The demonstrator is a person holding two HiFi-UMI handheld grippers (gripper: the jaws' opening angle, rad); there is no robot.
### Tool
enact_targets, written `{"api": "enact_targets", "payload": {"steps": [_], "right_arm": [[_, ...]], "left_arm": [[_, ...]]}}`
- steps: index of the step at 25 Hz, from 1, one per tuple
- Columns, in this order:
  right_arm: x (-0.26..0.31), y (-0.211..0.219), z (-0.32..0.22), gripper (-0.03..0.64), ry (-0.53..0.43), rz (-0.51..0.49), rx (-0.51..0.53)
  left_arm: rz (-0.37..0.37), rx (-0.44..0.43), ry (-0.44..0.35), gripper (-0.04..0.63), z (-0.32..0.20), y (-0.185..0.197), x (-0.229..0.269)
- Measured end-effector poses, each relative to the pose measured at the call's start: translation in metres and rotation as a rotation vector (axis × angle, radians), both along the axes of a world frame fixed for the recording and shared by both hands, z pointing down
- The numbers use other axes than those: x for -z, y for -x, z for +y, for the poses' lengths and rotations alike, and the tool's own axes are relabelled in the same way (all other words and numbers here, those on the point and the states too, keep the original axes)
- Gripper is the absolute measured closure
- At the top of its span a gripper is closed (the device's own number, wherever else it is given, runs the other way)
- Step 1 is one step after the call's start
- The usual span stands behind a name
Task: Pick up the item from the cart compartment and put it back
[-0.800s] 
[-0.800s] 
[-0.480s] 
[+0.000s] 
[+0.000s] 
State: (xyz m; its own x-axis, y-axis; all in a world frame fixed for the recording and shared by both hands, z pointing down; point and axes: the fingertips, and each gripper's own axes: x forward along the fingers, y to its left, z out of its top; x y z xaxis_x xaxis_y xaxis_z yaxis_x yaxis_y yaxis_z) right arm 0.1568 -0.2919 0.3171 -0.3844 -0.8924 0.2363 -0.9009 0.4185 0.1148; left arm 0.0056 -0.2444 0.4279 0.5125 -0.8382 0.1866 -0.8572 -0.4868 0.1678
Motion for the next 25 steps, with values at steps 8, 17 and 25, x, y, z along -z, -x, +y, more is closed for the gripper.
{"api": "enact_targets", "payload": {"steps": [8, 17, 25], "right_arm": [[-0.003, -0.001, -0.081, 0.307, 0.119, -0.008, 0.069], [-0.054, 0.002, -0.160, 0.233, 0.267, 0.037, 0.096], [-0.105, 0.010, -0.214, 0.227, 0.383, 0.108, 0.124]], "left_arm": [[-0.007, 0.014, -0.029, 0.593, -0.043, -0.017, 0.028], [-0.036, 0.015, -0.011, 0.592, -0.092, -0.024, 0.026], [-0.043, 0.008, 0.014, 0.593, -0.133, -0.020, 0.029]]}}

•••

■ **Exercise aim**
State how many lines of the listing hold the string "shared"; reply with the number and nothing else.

■ **Exercise output**
2